In purely theoretical terms, the probability of degenerate triangles is zero, so it does not affect the enclosed-center probability. But in practice, a simulation could see a small fraction of degenerate or near-degenerate triangles. If these are misclassified or handled incorrectly, it might skew the empirical estimate. Ensuring a robust check (for instance, imposing a minimal angular separation) can avoid these pitfalls.
What if we require that the triangle strictly contains the center, excluding the case where the center lies on an edge?
The standard interpretation of “contains the center” typically counts the center if it lies on any triangle edge. If, however, we require the center to be strictly in the interior (not on the boundary of the triangle), we might need to examine whether there is any nonzero probability that the center exactly touches an edge. In geometric probability on a continuous domain, the set of configurations that place the center exactly on an edge has measure zero. Therefore, whether you include or exclude boundary placements typically does not change the overall probability in the continuous ideal. A subtle pitfall can arise in discrete simulations or if angles are only chosen at specific increments—then it becomes possible to place the center exactly on an edge at some combinable increments, altering the count slightly.
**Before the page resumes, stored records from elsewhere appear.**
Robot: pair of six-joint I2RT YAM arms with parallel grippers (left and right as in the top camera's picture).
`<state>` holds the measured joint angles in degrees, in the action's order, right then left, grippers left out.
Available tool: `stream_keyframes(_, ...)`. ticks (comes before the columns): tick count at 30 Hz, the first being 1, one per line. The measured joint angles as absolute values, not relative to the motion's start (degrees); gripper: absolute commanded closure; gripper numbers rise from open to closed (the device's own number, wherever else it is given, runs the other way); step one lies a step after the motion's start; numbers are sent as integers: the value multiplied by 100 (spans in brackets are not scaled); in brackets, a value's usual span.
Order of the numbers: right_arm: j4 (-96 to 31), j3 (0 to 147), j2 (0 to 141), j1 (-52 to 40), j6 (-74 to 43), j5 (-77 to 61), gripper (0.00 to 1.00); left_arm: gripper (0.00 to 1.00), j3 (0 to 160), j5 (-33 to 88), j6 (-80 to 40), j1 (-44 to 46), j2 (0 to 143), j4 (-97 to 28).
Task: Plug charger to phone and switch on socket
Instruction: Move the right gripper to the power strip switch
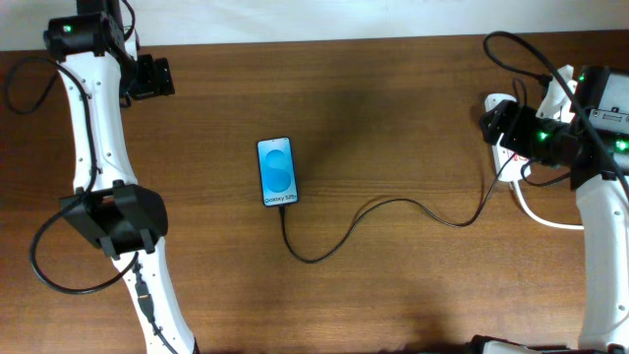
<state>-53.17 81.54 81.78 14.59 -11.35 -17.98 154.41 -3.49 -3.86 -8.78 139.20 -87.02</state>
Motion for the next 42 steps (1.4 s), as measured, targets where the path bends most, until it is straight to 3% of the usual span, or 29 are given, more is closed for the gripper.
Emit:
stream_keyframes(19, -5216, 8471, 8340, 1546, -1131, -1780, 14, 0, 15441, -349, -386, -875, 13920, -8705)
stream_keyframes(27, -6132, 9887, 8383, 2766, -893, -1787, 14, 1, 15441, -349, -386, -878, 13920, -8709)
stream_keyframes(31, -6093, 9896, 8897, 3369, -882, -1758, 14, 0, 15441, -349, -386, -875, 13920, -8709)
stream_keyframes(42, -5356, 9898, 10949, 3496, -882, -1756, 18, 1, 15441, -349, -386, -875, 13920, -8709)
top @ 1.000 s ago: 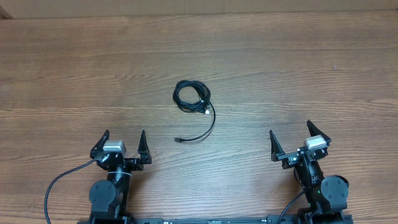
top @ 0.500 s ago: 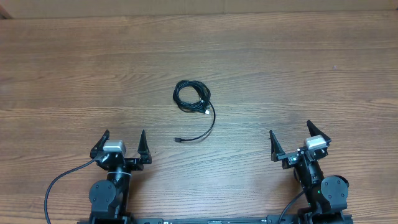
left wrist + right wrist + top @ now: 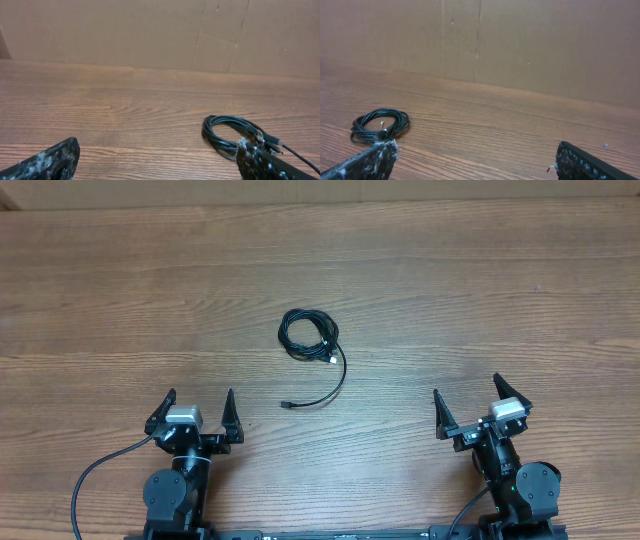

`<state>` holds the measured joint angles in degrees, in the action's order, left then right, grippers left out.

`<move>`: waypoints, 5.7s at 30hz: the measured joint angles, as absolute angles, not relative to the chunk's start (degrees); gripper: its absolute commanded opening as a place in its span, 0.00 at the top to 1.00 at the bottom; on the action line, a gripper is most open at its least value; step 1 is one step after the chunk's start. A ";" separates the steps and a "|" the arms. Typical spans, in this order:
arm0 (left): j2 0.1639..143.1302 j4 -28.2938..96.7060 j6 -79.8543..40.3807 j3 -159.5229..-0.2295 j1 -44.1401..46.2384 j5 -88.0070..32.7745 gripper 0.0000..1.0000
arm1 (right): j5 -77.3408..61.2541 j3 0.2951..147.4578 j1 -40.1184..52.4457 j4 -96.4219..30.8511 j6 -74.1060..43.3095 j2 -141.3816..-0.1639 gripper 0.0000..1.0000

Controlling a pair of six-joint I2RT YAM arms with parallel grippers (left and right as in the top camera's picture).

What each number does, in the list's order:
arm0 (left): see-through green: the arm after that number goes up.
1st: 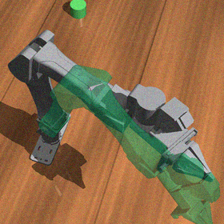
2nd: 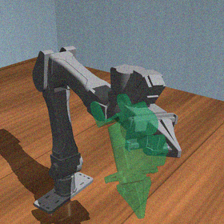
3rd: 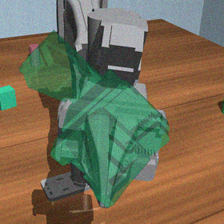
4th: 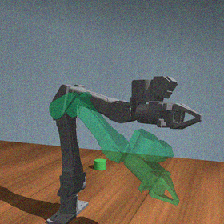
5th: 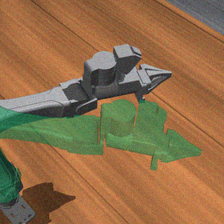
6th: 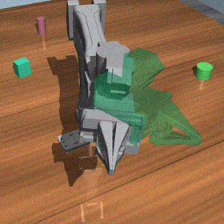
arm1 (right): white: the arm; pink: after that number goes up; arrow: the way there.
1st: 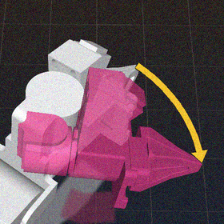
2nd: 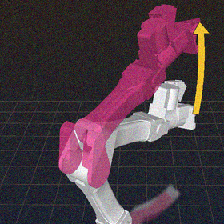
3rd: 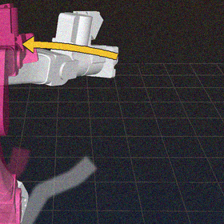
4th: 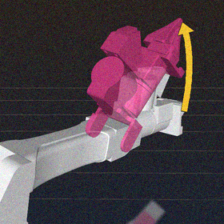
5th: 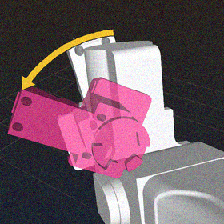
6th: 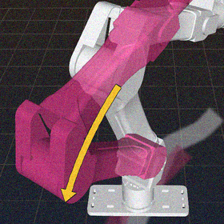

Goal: Untangle cables

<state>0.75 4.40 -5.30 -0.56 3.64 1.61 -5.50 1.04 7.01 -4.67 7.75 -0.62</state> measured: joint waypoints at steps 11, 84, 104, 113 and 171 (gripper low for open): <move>0.75 4.10 -5.30 -0.56 3.64 1.56 0.00 | -6.24 1.04 7.01 -4.56 7.11 -0.62 0.00; 122.93 67.29 -15.11 -96.60 8.51 -25.98 0.94 | -32.60 80.05 6.79 -60.27 -22.90 -91.13 0.00; 124.33 60.07 -30.15 -96.60 12.82 -15.97 0.79 | -20.10 74.94 6.79 -43.46 -25.30 -93.69 0.00; 124.33 59.88 -30.17 -96.60 13.15 -10.28 0.76 | -22.39 73.25 6.79 -38.15 -25.28 -101.82 0.00; 124.36 46.52 -31.48 -91.00 18.31 -4.45 0.71 | 10.37 67.05 26.70 -26.65 -44.80 -103.57 0.00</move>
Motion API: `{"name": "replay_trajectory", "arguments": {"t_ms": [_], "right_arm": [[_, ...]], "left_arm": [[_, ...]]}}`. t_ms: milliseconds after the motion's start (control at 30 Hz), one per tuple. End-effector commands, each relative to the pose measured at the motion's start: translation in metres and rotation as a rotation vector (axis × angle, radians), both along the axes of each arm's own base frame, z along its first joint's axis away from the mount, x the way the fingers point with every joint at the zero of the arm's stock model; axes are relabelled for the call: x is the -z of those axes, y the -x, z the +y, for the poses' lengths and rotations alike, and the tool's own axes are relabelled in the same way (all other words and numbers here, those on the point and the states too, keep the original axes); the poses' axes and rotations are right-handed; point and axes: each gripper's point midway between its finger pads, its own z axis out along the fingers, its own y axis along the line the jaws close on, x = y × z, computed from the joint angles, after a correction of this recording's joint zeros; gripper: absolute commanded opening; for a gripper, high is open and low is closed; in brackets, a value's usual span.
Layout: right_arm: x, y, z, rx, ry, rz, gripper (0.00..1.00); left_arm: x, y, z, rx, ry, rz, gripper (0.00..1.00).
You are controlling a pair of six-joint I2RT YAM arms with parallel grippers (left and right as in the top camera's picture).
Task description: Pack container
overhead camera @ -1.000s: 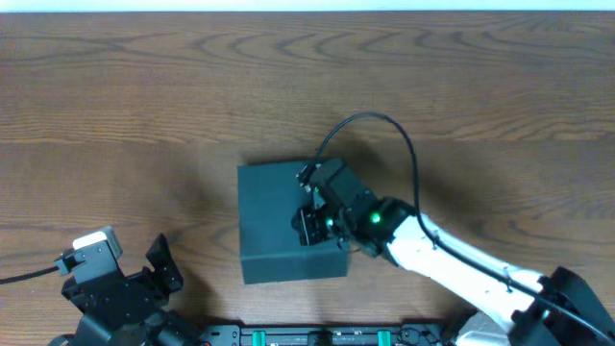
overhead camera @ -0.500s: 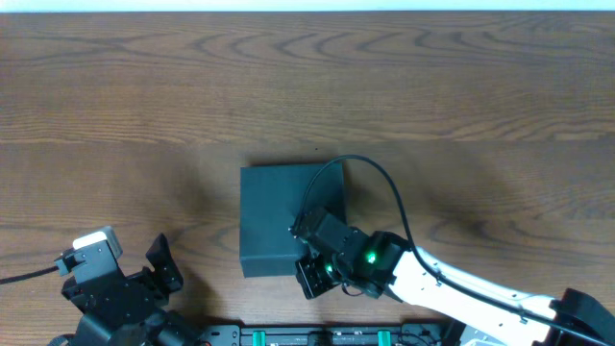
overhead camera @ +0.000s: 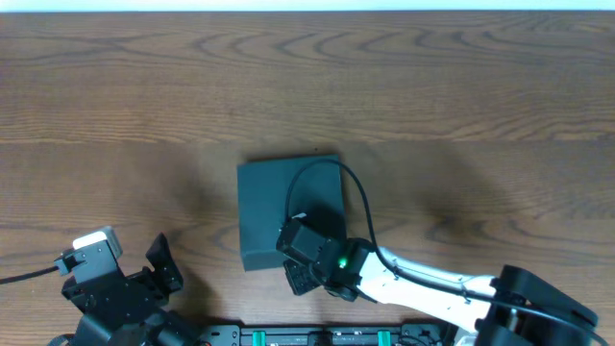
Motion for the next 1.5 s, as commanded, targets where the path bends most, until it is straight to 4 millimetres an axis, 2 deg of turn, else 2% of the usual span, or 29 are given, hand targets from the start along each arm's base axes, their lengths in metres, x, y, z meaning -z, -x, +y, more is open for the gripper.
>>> {"name": "replay_trajectory", "arguments": {"t_ms": [0,100,200,300,467,733,833,967,1233,1467], "right_arm": [[0.021,-0.019,-0.016,0.143,0.056,0.011,0.01],[0.013,-0.043,-0.009,0.182,0.017,-0.093,0.02],[0.006,-0.064,-0.009,0.233,0.016,-0.205,0.02],[0.001,-0.074,-0.008,0.255,0.007,-0.255,0.02],[-0.009,-0.081,0.005,0.249,-0.052,-0.298,0.02],[-0.024,-0.064,0.037,0.152,-0.131,-0.287,0.02],[-0.035,-0.065,0.048,0.131,-0.156,-0.302,0.02],[-0.04,-0.079,0.044,0.172,-0.154,-0.328,0.02],[-0.044,-0.108,0.023,0.278,-0.095,-0.433,0.02],[-0.053,-0.132,0.014,0.34,-0.114,-0.482,0.02]], "left_arm": [[-0.001,0.0,0.003,-0.016,-0.002,-0.007,0.95],[-0.001,0.0,0.003,-0.016,-0.002,-0.007,0.95],[-0.001,0.0,0.003,-0.016,-0.002,-0.007,0.95],[-0.001,0.0,0.003,-0.016,-0.002,-0.007,0.95],[-0.001,0.0,0.003,-0.016,-0.002,-0.007,0.95],[-0.001,0.0,0.003,-0.016,-0.002,-0.007,0.95],[-0.001,0.0,0.003,-0.016,-0.002,-0.007,0.95],[-0.001,0.0,0.003,-0.016,-0.002,-0.007,0.95],[-0.001,0.0,0.003,-0.016,-0.002,-0.007,0.95],[-0.001,0.0,0.003,-0.016,-0.002,-0.007,0.95]]}}
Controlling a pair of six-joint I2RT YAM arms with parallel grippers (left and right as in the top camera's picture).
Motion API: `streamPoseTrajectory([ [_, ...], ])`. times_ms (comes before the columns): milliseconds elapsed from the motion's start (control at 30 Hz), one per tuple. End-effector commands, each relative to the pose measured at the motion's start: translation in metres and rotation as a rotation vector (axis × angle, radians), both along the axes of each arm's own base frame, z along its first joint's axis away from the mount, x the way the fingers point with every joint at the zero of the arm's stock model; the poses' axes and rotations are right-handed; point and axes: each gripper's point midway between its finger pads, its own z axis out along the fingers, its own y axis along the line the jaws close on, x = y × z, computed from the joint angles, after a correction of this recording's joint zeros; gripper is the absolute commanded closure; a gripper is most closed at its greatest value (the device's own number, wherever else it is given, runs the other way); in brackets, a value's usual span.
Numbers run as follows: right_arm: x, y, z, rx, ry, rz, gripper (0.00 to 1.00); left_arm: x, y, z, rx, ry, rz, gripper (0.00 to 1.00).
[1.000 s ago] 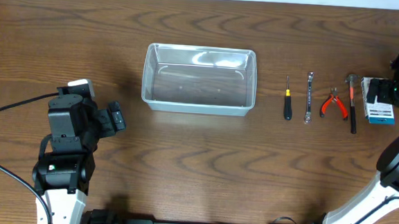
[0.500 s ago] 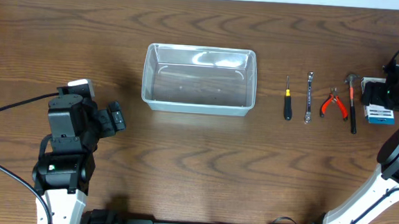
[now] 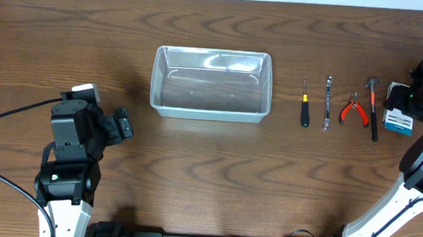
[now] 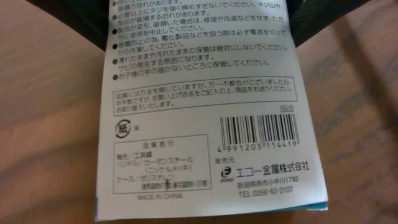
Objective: Pack container
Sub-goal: 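Grasp the white-and-blue box upright with the right gripper and lift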
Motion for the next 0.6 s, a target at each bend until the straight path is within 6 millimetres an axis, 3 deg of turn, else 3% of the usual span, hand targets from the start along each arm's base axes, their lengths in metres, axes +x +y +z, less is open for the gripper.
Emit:
streamPoseTrajectory([
  [0,-0.009,0.010,-0.008,0.052,0.041,-0.057,0.43,0.003,0.001,0.009,0.020,-0.017,-0.005,0.02],
  [167,0.006,0.020,0.048,0.047,-0.073,-0.027,0.46,0.003,0.001,0.009,0.020,-0.016,-0.005,0.02],
  [333,0.026,0.053,0.139,0.001,-0.267,0.061,0.45,0.003,0.001,0.009,0.020,-0.016,-0.005,0.02],
  [467,0.031,0.109,0.210,-0.039,-0.405,0.185,0.43,0.003,0.001,0.009,0.020,-0.016,-0.004,0.02],
  [567,0.030,0.173,0.251,-0.016,-0.491,0.285,0.44,0.003,0.001,0.009,0.020,-0.016,-0.005,0.02],
])
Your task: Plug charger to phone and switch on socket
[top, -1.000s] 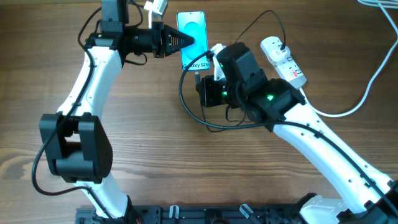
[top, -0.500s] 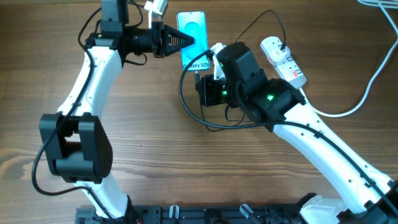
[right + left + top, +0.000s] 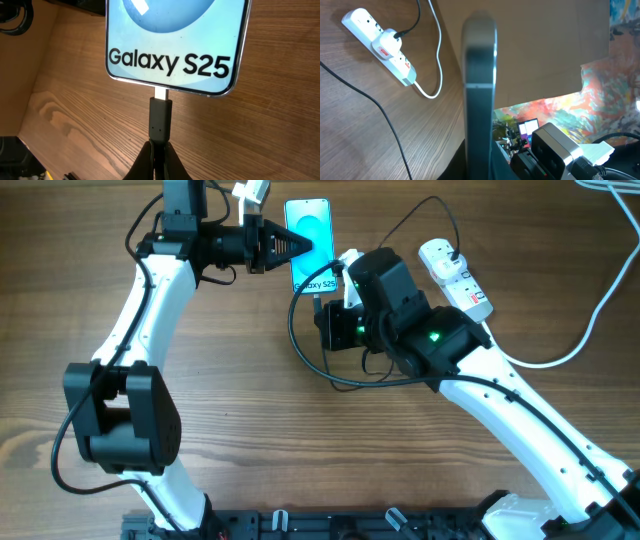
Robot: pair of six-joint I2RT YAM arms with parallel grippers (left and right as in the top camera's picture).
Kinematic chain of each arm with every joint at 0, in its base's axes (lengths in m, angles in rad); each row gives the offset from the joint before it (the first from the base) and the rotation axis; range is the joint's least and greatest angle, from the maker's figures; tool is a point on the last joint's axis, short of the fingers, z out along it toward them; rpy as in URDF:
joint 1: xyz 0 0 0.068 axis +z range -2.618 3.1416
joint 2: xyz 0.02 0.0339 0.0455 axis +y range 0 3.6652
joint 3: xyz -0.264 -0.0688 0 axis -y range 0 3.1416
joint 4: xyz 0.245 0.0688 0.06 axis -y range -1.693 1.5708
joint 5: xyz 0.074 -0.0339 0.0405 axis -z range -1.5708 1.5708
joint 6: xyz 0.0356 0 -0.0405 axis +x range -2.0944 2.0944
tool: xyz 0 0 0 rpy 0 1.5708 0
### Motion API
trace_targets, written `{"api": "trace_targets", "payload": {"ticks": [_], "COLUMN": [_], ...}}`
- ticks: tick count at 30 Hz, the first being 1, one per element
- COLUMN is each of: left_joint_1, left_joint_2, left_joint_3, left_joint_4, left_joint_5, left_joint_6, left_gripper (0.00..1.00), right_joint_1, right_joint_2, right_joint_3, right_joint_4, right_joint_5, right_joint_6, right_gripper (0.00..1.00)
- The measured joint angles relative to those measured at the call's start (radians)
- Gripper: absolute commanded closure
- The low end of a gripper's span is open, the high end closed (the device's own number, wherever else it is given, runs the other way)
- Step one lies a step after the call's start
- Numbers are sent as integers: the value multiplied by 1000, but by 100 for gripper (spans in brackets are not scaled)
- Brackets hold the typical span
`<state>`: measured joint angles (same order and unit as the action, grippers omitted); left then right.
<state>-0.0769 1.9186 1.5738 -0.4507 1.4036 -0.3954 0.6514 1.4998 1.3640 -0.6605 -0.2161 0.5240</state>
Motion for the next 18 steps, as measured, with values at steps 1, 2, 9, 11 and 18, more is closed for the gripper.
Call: {"api": "trace_targets", "payload": {"ticks": [1, 2, 9, 11, 18], "left_joint_1": [0, 0, 0, 0, 0], "left_joint_2": [0, 0, 0, 0, 0], "left_joint_3": [0, 0, 0, 0, 0], "left_joint_4": [0, 0, 3, 3, 3], "left_joint_5": [0, 0, 7, 8, 8], "left_joint_6": [0, 0, 0, 0, 0], "left_gripper": [96, 96, 96, 96, 96], "right_joint_1": [0, 0, 0, 0, 0], "right_joint_2": [0, 0, 0, 0, 0], "right_joint_3": [0, 0, 0, 0, 0], "right_joint_4": [0, 2, 5, 5, 7], "right_joint_5": [0, 0, 0, 0, 0], "right_joint_6": [0, 0, 7, 7, 14], "right_gripper": [96, 96, 96, 95, 95]}}
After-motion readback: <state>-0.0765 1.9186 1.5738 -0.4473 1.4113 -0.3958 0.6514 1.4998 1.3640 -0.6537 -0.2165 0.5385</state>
How would the result differ if the three points were chosen with some non-uniform distribution around the circle?
Pitfalls include ignoring potential correlations if the sampling method couples the angles or incorrectly applying the uniform argument. In many real-world tasks (like sensor placement around a circular region subject to external constraints), ignoring non-uniform distributions can lead to significant errors in predicted coverage probabilities.
How does the problem formulation change if the circle is replaced by a regular polygon perimeter?
Potential pitfalls in analyzing a polygon perimeter:
Unequal side lengths might mean that uniform perimeter distribution does not simplify to neat angular measures.
At corners, the definition of adjacency changes the shape of arcs or intervals.
Checking if the center is enclosed by a triangle is more complicated because the geometry is no longer perfectly radial; you must do a point-in-polygon test or use vector cross product checks.
Hence, you either use computational geometry algorithms (like barycentric coordinate methods or ray-casting) or subdivide the perimeter carefully and compute probabilities segment by segment.
Can we directly use angle-based counting arguments to solve related probability questions on the circle, such as quadrilaterals enclosing the center?
Is there a connection between this circle-center-enclosing question and classical random “chord” problems like Bertrand’s paradox?
Bertrand’s paradox deals with several interpretations of “random chords” and yields different probabilities for chord length being greater than the circle’s radius. While the problem at hand focuses on random points on the circumference and encloses the center in a triangle, there is a conceptual parallel in using angles and arcs to determine certain conditions. Specifically, just like in Bertrand’s paradox, how you choose random elements (here, random angles) can drastically impact the computed probabilities for geometry-based questions.
A pitfall would be to assume that “random chords in a circle” and “random points on a circle to form a triangle” are directly interchangeable. They are not, because the definitions of randomness differ. Nevertheless, some deep geometric probability principles overlap, such as the idea of analyzing arcs or central angles to characterize certain conditions (e.g., chord length > radius, or center inside a polygon). Thus, it is insightful to see how re-labeling the sample space modifies results in seemingly similar but ultimately distinct problems.